I certainly didn't hate the show. If anything, what motivated this was just the opposite -- I loved the possibilities inherent in the show and its characters and regretted that the series didn't fulfill those possibilities.
And it wasn't just about doing the show the way I wanted it. When VGR was first announced, people expressed concerns that a show about a lost crew trying to get home was not true to the Star Trek spirit of exploration and sense of wonder, and the show's developers assured us that the crew would eventually grow beyond their yearning for home and begin to embrace the wonders and mysteries of the Delta Quadrant. It took them a while to begin to fulfill that promise, but when they began developing stories for the third season, they sent out a letter to prospective pitchers (including me) announcing that they wanted to stop doing "quest for home" stories and focus on the crew embracing the adventure, being content to be together as a family aboard Voyager. And that's what we got in the third season -- aside from "False Profits," there wasn't a single "quest for home" story in the entire season... until we got to "Scorpion." For whatever reason, they suddenly changed their minds about what the show was going to be. Once Janeway risked everything and made a deal with the devil just to get a few years closer to home, the show could never again be about anything but the quest for home.
That's why I chose that as my divergence point. Because it was the crucial decision point for what Voyager would ultimately be about. Would it be the show its creators had hoped it would be, one that merely used the ship's abduction as an opportunity to tell stories about intrepid explorers facing danger with no Starfleet assistance to call on, a return to the spirit of TOS? Or would it be Gilligan's Island in space, a constantly thwarted struggle to return to home and hearth? Throughout the third season, it succeeded in being the former. But then it suddenly switched gears and became the latter, decisively and irrevocably. I wanted to see what would happen if it had stayed true to the direction it was heading in season 3, the direction that fulfilled the creators' original promises about the show. (And if it had been written with more Deep Space Nine-like sensibilities, a focus on continuity and characters having to deal with the long-term consequences of their actions.)
The ending, OTOH, would not be the thing *I* wanted:
As I recall, it involved a kind of galaxy-spanning holodeck/communicator, connecting the AQ and DQ in real time. The characters seemed to choose this as an acceptable alternative to actually getting home. I would not.

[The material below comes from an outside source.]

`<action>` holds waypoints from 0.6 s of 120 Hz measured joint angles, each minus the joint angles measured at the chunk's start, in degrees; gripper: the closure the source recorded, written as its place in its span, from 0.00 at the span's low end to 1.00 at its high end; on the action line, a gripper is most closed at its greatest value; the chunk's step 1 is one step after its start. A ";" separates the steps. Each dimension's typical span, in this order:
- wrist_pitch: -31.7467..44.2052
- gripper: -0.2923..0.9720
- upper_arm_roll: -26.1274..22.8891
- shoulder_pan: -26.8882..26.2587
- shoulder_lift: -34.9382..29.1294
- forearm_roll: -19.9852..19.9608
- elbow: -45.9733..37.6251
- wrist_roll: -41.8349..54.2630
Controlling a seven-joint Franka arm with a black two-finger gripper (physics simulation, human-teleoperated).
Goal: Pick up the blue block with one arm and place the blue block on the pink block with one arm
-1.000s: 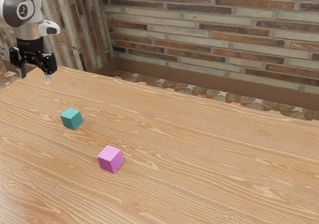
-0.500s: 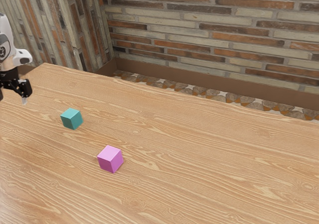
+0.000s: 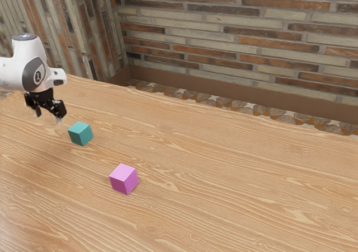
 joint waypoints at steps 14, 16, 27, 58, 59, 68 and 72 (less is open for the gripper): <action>0.93 0.23 -1.75 -0.08 2.96 -1.17 2.24 2.06; 1.02 0.23 -1.85 -0.08 3.37 -1.38 2.33 2.33; 1.42 0.23 -2.54 -0.06 6.08 -2.35 3.69 3.64; 1.64 0.23 -3.00 -0.04 11.68 -4.00 8.13 6.40; 1.63 0.23 -3.09 -0.04 11.90 -4.06 8.41 6.46; 1.18 0.23 -3.54 -0.04 14.05 -4.48 11.58 7.04; 0.96 0.23 -3.93 0.21 14.74 -4.60 12.51 7.28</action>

But now they have the resources of the whole Delta Coalition, an advanced and prosperous civilization, to help them figure out how to do so. Heck, the evolved Kes could probably use her superpowers to send them back to the AQ if that was what they wanted. She sent herself there easily enough.
I know what you mean. In "Endgame," Harry gave this great speech about how focusing on the destination was missing the point and how all that mattered was that they were together as a family on their beloved ship, and that doing the right thing and upholding Starfleet values was more important than returning to their comfortable homes -- and then they totally ruined it by having Janeway figure out a way to get home anyway. It's like, "Oh, we've all learned this important lesson that gives our entire journey meaning and resolution -- so now let's all completely abandon and ignore it and act on our original selfish wishes anyway!"
IIRC, "Real Life" - the only episode where the Vostigye were actually mentioned onscreen - had one of their space stations being destroyed, when Voyager happened to be in the area. Never mind that it was a natural phenomenon which did this, wouldn't the Vostigye have suspected our crew of having done it? These must be very trusting people to so readily take in refugees from a ship that, for all the Vostigye knew, destroyed one of their own space stations.